If you want to be a primary ball-handler in the NBA, the first rule of thumb is to have a tight handle capable of scurrying both through and around tight crevices. Defenses look to corral point guards with quick traps, show-and-go swipes and other tactics, leaving minimal room and time to make correct decisions. A dribbler may have pull off a barrage of moves just to sneak by the first line of defense before rifling an off-hand laser to the corner. This is just a normal day at the office for elite level guards.
My worry for Baldwin is that he will not be able to hang in a world where this is the expected norm.
He certainly is not an incapable passer, but he struggles with masking where he wishes his passes to go. Often times he choreographs his intentions, giving a defender an extra split second to make a break on the pass. Even when things go right it doesn't look organic and fluid:
In a vacuum, this would be considered a net positive. Baldwin showcases great anticipation and makes a compact bounce pass to an open shooter in the corner. However, I look at a play like this and immediately dismiss it working in the league.
His handle is too swingy, and he is a bit out of control as he makes his way towards the boundary. Good defenders -- no disrespect Dayton -- will gobble him up before he has the chance to make that pass to the corner. The pass also lacks the requisite juice to sneak by anyone other than that lead-footed Dayton big man.
Speaking of juice, Baldwin's handle leaves observers a little thirsty for more, no?

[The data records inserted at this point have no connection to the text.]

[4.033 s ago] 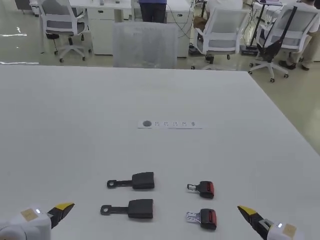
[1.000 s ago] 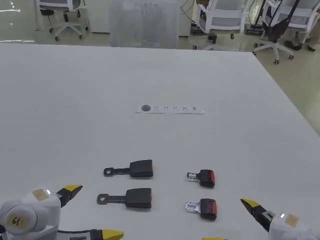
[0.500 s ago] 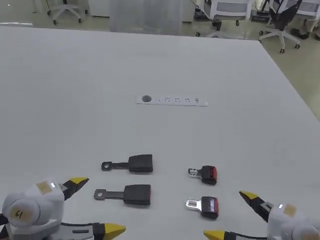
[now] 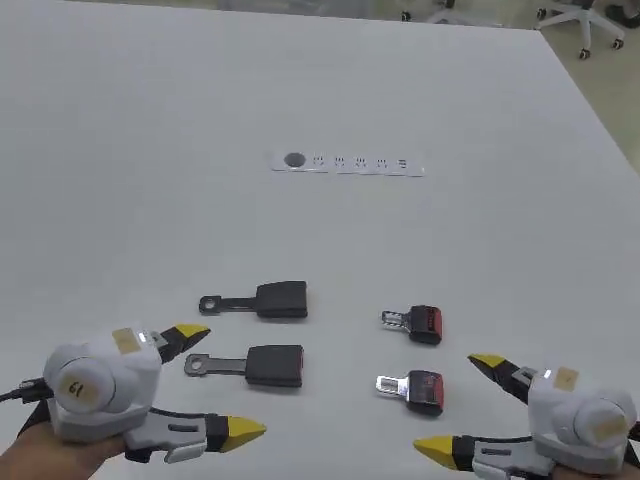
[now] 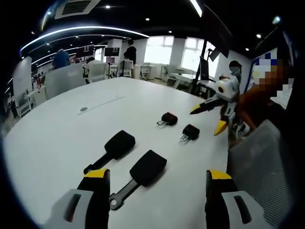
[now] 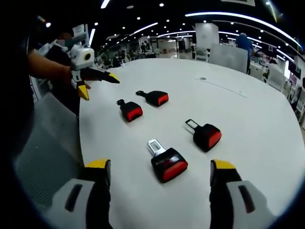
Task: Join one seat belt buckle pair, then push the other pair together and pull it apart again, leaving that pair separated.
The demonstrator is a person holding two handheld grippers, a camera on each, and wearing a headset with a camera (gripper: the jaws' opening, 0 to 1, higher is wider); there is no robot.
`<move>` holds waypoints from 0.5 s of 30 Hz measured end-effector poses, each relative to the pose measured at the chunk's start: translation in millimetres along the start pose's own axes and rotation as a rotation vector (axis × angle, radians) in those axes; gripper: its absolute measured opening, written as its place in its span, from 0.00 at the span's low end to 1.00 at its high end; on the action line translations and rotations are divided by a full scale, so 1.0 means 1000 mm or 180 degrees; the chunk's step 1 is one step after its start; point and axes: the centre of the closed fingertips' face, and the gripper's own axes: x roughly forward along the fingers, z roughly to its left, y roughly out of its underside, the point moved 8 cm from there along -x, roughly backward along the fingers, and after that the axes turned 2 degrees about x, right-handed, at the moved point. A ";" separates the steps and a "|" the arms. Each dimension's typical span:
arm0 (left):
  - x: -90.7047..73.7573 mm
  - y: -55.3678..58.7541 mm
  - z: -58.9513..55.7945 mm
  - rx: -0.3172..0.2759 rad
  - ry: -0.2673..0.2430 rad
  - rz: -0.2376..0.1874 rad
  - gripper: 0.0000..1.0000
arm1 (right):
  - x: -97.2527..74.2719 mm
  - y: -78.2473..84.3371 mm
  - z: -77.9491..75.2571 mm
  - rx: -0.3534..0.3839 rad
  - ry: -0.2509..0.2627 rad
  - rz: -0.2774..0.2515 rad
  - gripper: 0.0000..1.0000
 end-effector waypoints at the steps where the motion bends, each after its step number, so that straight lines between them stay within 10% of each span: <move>1: 0.002 0.001 0.001 -0.0003 0.0032 0.0004 0.80 | 0.001 0.002 -0.001 0.0008 -0.0061 0.0072 0.86; 15: 0.036 0.008 0.015 0.0193 0.0280 0.0317 0.75 | 0.020 0.000 -0.011 -0.0183 -0.0344 0.0260 0.79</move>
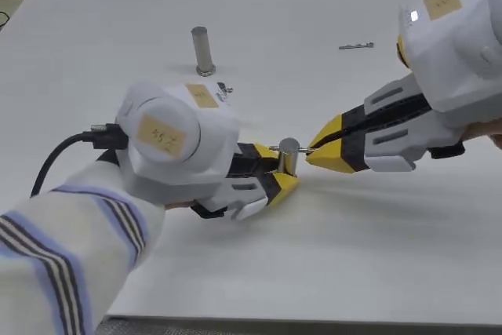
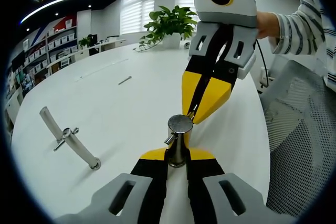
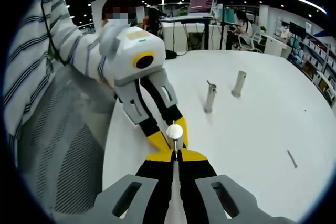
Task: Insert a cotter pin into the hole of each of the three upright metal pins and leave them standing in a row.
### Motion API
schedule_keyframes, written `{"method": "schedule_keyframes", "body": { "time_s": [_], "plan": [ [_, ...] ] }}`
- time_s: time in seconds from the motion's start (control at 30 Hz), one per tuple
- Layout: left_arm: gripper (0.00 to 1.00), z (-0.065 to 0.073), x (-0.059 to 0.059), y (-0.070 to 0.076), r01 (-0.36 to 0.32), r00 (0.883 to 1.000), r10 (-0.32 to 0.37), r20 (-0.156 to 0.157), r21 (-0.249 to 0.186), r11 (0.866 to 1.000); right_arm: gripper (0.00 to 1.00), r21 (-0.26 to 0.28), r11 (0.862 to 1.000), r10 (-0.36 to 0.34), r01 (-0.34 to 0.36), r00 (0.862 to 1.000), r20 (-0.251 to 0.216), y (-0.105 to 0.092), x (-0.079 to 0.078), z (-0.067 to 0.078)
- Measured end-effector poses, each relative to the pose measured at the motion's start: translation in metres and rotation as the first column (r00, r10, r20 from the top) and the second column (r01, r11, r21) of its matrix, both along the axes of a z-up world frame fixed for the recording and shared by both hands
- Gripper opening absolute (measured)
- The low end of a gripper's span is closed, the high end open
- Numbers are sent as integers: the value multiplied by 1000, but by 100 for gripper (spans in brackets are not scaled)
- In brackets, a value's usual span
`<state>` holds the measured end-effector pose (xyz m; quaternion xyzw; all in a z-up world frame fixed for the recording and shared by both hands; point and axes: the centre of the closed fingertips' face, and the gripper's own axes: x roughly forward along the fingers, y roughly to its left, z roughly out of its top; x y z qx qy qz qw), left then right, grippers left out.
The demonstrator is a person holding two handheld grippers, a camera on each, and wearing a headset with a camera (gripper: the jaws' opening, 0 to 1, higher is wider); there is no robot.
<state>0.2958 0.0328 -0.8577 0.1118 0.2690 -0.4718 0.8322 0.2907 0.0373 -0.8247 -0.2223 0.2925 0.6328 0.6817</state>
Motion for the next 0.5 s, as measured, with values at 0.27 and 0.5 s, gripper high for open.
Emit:
{"method": "schedule_keyframes", "body": {
  "time_s": [0.27, 0.5],
  "plan": [
    [12, 0, -2, -1, 1, 1000, -1, 5, 1, 1000, 23, -30, 1000, -9, 9, 1000, 1, -10, 1, -4],
    [12, 0, -2, -1, 3, 1000, -3, 0, 0, 1000, 9, 8, 999, -47, 48, 998, -52, -17, -4, 7]
  ]
}}
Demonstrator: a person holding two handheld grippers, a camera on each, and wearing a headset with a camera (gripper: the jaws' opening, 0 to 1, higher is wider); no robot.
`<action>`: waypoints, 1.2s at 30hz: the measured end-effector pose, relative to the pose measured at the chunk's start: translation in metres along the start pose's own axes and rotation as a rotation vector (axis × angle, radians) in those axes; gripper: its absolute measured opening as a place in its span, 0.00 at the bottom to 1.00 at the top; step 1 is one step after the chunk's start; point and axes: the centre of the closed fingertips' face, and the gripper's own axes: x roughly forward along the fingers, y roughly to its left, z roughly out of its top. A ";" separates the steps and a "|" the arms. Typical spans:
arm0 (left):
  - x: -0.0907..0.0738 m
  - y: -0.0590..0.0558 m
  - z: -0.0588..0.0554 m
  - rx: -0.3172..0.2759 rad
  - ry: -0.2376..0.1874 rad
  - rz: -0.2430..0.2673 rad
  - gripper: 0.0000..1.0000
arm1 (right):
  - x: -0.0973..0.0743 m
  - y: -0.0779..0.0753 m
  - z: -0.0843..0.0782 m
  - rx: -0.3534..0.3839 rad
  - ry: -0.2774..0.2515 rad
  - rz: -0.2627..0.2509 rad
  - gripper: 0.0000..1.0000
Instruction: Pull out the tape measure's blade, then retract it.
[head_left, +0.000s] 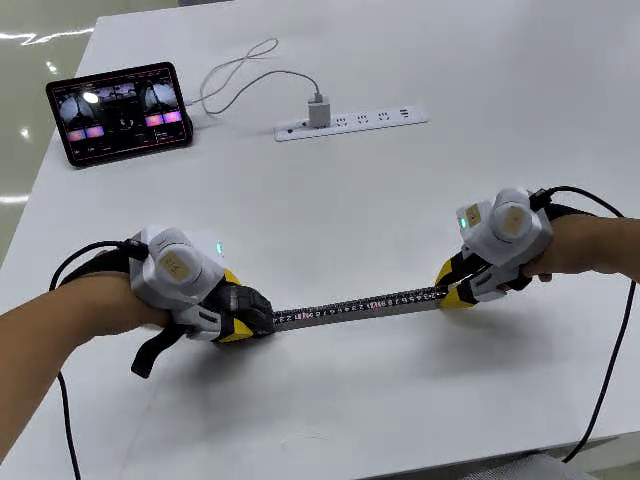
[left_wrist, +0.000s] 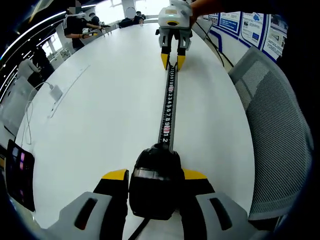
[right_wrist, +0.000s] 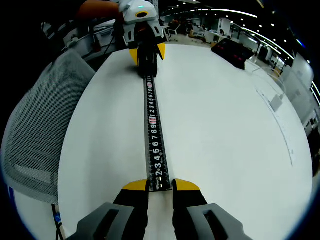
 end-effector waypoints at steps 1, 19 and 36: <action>0.000 -0.001 0.000 0.002 -0.001 -0.005 0.36 | -0.001 -0.001 -0.001 -0.004 0.000 0.001 0.18; -0.009 -0.006 -0.004 -0.047 -0.023 -0.030 0.53 | -0.011 0.002 -0.002 0.045 -0.005 -0.003 0.31; -0.025 0.009 0.005 -0.280 -0.145 0.087 0.83 | -0.029 -0.014 0.004 0.184 -0.109 -0.141 0.56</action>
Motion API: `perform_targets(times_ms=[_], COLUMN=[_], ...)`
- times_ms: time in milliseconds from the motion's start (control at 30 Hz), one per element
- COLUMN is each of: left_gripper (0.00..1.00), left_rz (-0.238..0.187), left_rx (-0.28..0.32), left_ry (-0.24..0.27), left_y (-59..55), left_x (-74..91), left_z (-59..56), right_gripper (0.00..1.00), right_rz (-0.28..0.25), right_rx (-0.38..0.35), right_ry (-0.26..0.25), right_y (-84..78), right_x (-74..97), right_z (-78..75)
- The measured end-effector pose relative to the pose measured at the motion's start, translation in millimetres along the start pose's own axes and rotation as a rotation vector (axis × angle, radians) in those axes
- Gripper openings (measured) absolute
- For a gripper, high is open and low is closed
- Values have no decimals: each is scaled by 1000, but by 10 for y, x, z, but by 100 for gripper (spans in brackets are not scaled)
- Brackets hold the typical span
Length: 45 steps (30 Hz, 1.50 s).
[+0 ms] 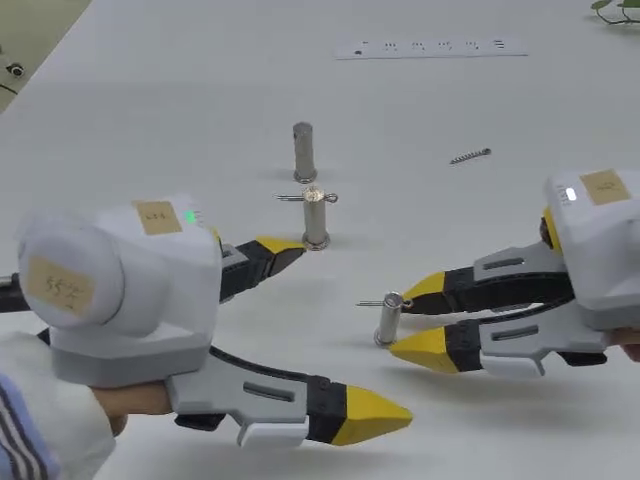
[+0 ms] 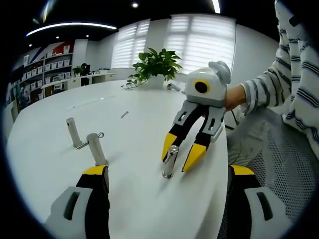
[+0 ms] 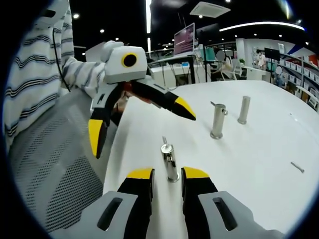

There are no bag of tricks to his game, and he struggles to turn the corner consistently against pedestrian defenders. It is difficult to see how the sophomore point guard will be able to penetrate and open the flood gates for his teammates on a consistent basis.
I may be nit-picking to a slight degree. Honestly, I hope Baldwin proves me wrong and flourishes as a creator. The size is certainly there for that to happen.
In reference to the aforementioned "rushing" of his shot, here is an instance where Baldwin is spooked by a big man after coming off of a screen:
Most good shooters have a tendency for missing short and long rather than left and right. It is concerning to see Baldwin miss in a similar fashion of a DeAndre Jordan free throw on what was seemingly a pretty routine shot. But again, it is only one play out of the thousands he had last season. Bet on his shot becoming more consistent once an NBA shooting coach doses the proper tutelage.
Conclusion and Fit for the Suns
With a litany of other guards already at the helm, a presumed hard look at Kris Dunn with the fourth pick and more lucrative options at the 13th spot, do not expect Baldwin to be sporting Suns colors come next fall. In a perfect world, he will go to a team in the late teens or early twenties that has a lead ball-handler in place and time to give for him to properly develop.
A wiry frame will cement Baldwin's place in the NBA, but his development into anything more than a defensive stopper will be reliant upon making the proper strides with his handle and potency while shooting off the bounce.